We mentioned on Thursday just how absurd this new rule would be if it is adopted by the playing rules oversight panel on March 6 based on its attempt to define a two-minute drill and fix something that really isn't a problem.
Who's behind the move?
According to George Schroeder of USA Today, Alabama head coach Nick Saban spoke to the rules committee that made the recommendation on the topic, and Arkansas head coach Bret Bielema participated in the discussions but doesn't have a vote.
Fair or not, that has placed them on the wrong side of a battle line that is rapidly being formed between old-school and new-school SEC head coaches.
Hurry-up coaches like Auburn's Gus Malzahn, Ole Miss' Hugh Freeze and Texas A&M's Kevin Sumlin have all raised concerns about the rule.
"This is an attempt to limit the creativity of the game," Sumlin told Schroeder.
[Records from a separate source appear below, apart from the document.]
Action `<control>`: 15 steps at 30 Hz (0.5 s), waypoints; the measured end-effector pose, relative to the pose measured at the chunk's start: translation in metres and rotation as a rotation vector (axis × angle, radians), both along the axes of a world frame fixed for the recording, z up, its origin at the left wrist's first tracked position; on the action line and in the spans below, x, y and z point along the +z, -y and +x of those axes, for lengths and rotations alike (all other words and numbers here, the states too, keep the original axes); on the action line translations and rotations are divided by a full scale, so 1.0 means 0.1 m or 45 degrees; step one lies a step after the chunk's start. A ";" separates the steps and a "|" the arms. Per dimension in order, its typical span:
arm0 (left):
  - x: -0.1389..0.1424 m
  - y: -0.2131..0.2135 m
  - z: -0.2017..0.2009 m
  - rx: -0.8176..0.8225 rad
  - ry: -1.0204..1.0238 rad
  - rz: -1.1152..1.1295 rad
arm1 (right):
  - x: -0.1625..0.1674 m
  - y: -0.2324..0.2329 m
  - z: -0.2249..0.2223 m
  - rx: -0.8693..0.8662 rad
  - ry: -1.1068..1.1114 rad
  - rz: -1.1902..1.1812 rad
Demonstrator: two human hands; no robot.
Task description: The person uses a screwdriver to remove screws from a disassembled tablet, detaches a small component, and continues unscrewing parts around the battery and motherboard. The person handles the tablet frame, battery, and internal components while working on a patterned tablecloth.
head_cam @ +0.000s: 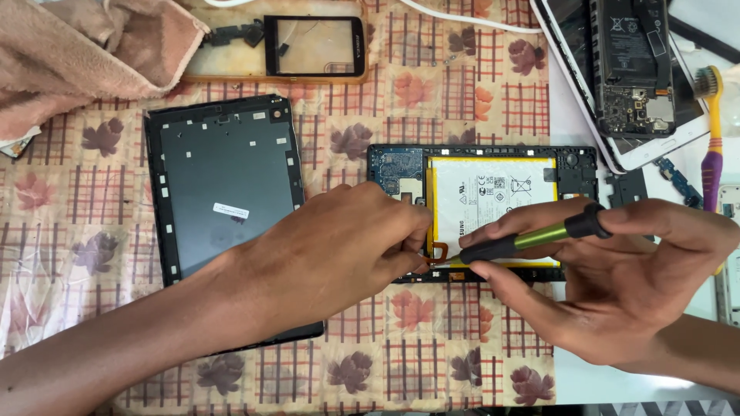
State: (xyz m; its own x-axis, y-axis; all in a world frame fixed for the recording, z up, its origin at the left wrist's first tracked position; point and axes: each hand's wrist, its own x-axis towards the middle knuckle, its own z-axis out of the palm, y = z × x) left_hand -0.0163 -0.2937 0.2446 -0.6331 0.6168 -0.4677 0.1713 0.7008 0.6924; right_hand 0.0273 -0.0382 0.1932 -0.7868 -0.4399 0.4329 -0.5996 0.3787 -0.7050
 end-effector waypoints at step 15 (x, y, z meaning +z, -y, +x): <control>0.07 -0.02 -0.08 0.037 0.140 -0.046 | 0.07 0.07 -0.03 0.140 0.065 -0.109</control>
State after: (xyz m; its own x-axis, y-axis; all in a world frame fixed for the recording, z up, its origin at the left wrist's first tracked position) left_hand -0.0238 -0.2918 0.2518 -0.5943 0.5805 -0.5566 0.0748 0.7290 0.6804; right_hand 0.0242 -0.0448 0.2006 -0.7581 -0.4878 0.4328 -0.5965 0.2504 -0.7626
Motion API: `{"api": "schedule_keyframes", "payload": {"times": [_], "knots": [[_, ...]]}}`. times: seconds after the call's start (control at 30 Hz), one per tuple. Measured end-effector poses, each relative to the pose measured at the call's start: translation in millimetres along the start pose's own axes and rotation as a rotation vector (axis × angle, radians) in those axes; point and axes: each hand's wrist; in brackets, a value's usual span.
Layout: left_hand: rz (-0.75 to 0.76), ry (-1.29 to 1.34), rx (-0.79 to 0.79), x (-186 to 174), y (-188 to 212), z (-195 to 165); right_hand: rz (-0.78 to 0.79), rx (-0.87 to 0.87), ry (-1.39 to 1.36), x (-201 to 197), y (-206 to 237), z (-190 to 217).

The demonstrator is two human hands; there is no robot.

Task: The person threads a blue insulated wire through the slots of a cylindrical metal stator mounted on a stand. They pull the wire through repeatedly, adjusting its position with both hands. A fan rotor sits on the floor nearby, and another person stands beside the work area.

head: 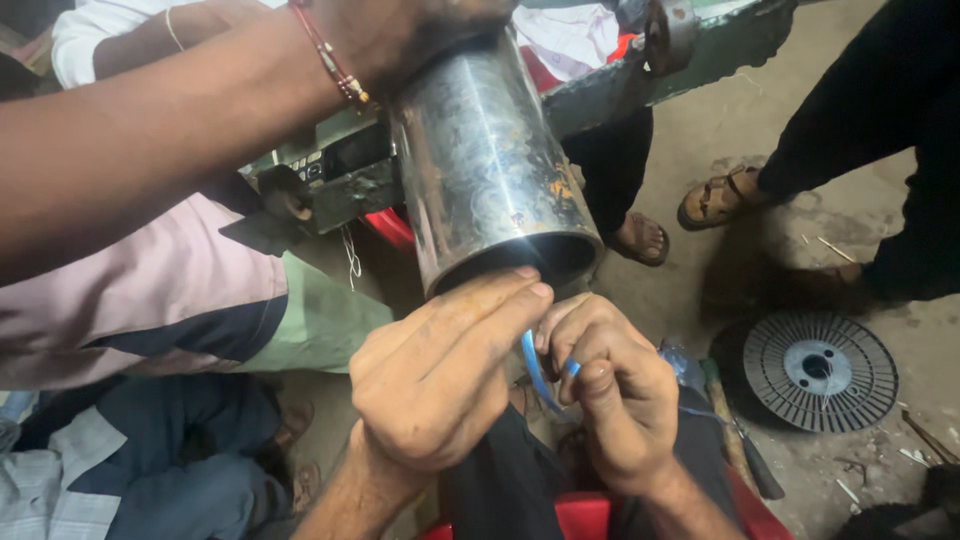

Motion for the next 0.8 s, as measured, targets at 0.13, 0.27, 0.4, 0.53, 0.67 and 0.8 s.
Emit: {"api": "schedule_keyframes", "payload": {"times": [0.13, 0.27, 0.4, 0.53, 0.67, 0.8], "knots": [[-0.037, 0.019, -0.055, -1, -1, -5, 0.008, -0.042, 0.054, 2, -1, 2], [-0.056, 0.020, -0.079, 0, -1, -9, -0.013, 0.002, 0.016, 3, 3, 2], [-0.031, 0.090, -0.054, 4, 2, -6, -0.129, 0.244, -0.439, 5, 12, 1], [-0.086, 0.137, -0.119, 10, 14, -11, -0.209, 0.410, -0.760, 1, 11, -1], [-0.154, 0.234, -0.272, 14, 26, -15, -0.271, 0.560, -0.954, 1, 4, -7], [-0.203, 0.346, -0.336, 17, 32, -19, -0.289, 0.584, -0.920, 0, -7, -7]]}}
Point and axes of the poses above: each hand's wrist, its own y-axis away from the middle knuckle, its own x-axis out of the palm, z = x × y, and after that the axes turned 9 degrees about -z, right-handed
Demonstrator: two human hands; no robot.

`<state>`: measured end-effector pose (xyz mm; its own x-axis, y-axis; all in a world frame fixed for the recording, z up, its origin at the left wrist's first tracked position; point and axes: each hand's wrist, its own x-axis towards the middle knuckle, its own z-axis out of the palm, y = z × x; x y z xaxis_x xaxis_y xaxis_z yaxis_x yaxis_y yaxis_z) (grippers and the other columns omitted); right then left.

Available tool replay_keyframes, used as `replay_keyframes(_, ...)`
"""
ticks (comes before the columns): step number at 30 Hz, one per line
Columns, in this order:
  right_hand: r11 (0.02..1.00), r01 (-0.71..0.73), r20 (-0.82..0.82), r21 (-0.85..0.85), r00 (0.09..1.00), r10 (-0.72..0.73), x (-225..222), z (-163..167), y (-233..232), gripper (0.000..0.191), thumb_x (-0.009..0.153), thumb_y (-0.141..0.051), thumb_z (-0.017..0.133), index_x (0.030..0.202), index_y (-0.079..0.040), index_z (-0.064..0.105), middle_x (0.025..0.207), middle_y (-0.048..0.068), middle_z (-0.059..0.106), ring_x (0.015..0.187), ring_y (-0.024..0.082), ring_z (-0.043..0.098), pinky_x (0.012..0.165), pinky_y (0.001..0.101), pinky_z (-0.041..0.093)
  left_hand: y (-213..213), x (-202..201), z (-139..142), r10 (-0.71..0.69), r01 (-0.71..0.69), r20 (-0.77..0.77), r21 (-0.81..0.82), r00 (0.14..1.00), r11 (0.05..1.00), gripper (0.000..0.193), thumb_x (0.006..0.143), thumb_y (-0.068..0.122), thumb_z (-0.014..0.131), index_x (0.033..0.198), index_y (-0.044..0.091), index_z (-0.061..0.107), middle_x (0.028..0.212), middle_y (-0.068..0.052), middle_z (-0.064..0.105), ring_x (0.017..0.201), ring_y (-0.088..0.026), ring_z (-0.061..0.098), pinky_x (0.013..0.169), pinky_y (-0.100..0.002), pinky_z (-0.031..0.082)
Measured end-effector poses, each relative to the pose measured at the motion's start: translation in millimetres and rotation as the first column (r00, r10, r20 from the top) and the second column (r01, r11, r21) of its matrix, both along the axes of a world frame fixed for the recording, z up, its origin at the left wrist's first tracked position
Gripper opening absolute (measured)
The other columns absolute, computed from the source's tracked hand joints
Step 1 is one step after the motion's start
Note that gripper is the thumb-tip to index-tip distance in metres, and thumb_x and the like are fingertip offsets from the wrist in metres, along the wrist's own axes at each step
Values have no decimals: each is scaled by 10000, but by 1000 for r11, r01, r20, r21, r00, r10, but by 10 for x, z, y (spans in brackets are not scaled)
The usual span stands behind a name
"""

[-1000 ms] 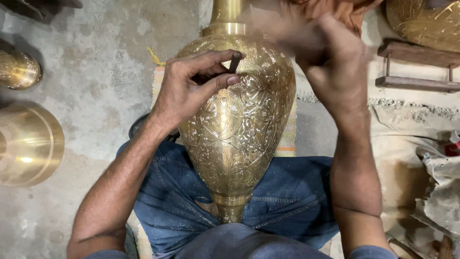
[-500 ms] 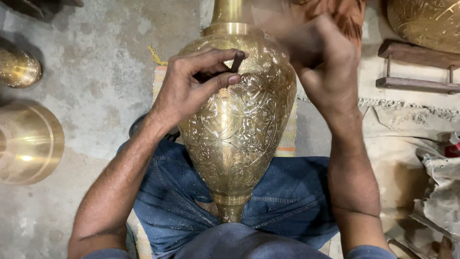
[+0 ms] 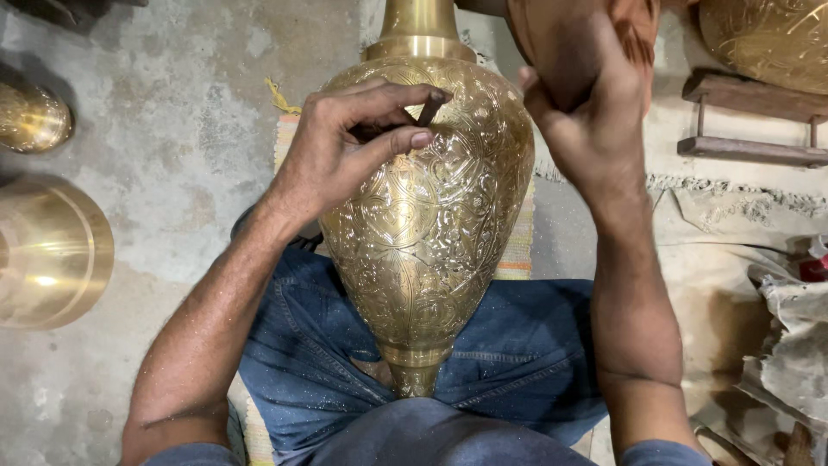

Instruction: The person sits cross-legged on the floor holding a large brass vase between their legs and engraves decorative floral patterns into its surface. They hold a small chisel against the metal with one hand and strike it with a wooden mallet in the other, repositioning the chisel repeatedly across the patterned area.

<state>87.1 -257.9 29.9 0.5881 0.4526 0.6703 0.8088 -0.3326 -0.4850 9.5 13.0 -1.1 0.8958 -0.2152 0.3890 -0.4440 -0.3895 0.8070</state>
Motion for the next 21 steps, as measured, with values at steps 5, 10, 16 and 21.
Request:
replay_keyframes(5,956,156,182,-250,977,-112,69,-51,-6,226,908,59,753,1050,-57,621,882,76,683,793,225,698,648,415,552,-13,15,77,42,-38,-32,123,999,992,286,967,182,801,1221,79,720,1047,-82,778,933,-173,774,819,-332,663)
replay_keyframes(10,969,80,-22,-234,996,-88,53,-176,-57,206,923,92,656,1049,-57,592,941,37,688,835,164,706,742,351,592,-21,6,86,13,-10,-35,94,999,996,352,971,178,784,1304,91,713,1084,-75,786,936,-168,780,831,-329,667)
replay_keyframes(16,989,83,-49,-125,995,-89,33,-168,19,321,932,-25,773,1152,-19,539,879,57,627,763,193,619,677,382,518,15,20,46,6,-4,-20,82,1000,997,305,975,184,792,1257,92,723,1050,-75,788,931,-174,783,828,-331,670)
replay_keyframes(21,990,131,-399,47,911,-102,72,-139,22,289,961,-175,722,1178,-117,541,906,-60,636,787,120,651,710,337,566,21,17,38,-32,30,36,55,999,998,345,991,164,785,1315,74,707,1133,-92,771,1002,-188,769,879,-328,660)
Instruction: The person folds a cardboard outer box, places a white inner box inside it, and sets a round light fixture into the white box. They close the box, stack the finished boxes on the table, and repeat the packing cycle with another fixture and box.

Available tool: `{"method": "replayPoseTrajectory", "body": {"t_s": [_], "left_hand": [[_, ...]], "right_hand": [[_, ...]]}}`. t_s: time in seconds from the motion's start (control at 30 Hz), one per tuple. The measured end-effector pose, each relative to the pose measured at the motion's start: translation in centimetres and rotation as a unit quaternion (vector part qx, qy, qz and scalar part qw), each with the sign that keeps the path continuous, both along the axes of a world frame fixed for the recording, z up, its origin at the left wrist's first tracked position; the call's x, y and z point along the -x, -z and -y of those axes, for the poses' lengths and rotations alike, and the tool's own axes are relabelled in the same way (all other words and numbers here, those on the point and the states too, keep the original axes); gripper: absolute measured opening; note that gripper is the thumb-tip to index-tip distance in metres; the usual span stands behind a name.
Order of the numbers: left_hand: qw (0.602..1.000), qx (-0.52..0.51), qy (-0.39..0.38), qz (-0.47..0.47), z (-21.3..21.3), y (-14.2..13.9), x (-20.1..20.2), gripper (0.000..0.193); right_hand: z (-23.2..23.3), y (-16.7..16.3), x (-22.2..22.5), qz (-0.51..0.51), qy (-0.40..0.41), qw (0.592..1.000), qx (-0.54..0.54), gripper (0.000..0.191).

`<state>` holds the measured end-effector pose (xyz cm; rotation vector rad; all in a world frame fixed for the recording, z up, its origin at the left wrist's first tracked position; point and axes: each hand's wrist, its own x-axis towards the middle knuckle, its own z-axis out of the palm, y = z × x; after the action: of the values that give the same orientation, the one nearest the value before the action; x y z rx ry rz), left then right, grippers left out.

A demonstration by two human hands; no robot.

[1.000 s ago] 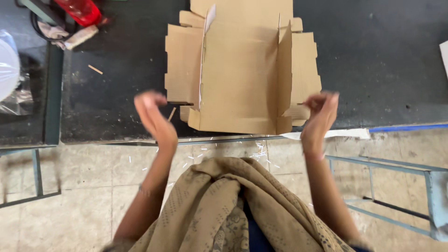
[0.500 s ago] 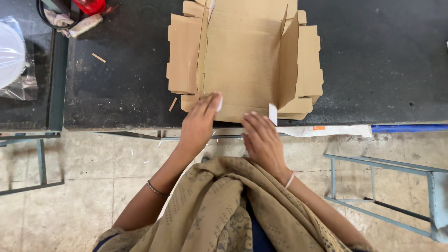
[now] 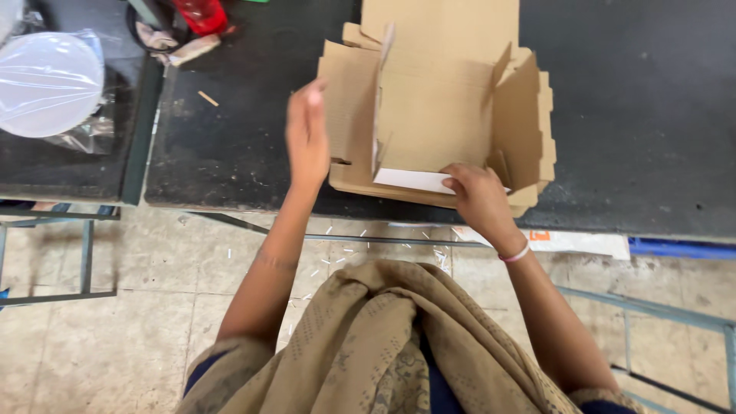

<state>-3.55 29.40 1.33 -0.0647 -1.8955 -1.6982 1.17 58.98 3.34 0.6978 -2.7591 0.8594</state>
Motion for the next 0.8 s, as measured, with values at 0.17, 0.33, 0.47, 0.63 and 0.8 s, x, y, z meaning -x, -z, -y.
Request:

This was pushed through a committee under the auspices of player safety despite no medical evidence to support that assertion. According to Cincinnati head coach Tommy Tuberville, via ESPN.com's Adam Rittenberg, the rule wasn't discussed at the American Football Coaches Association convention last month.
The feeling that his rule is being pushed through without going through the proper channels under false premise is going to lead to even more bad blood among SEC coaches.
Bielema and Malzahn got into it about this very subject during SEC Media Days last July, and their feud continued into the season when Bielema complained to the SEC office about missing plays from Auburn's game tape. It escalated even further when it appeared that Auburn linebacker Anthony Swain exaggerated an injury in the end zone after Arkansas converted a fake field goal in the third quarter in the game between the two SEC West schools.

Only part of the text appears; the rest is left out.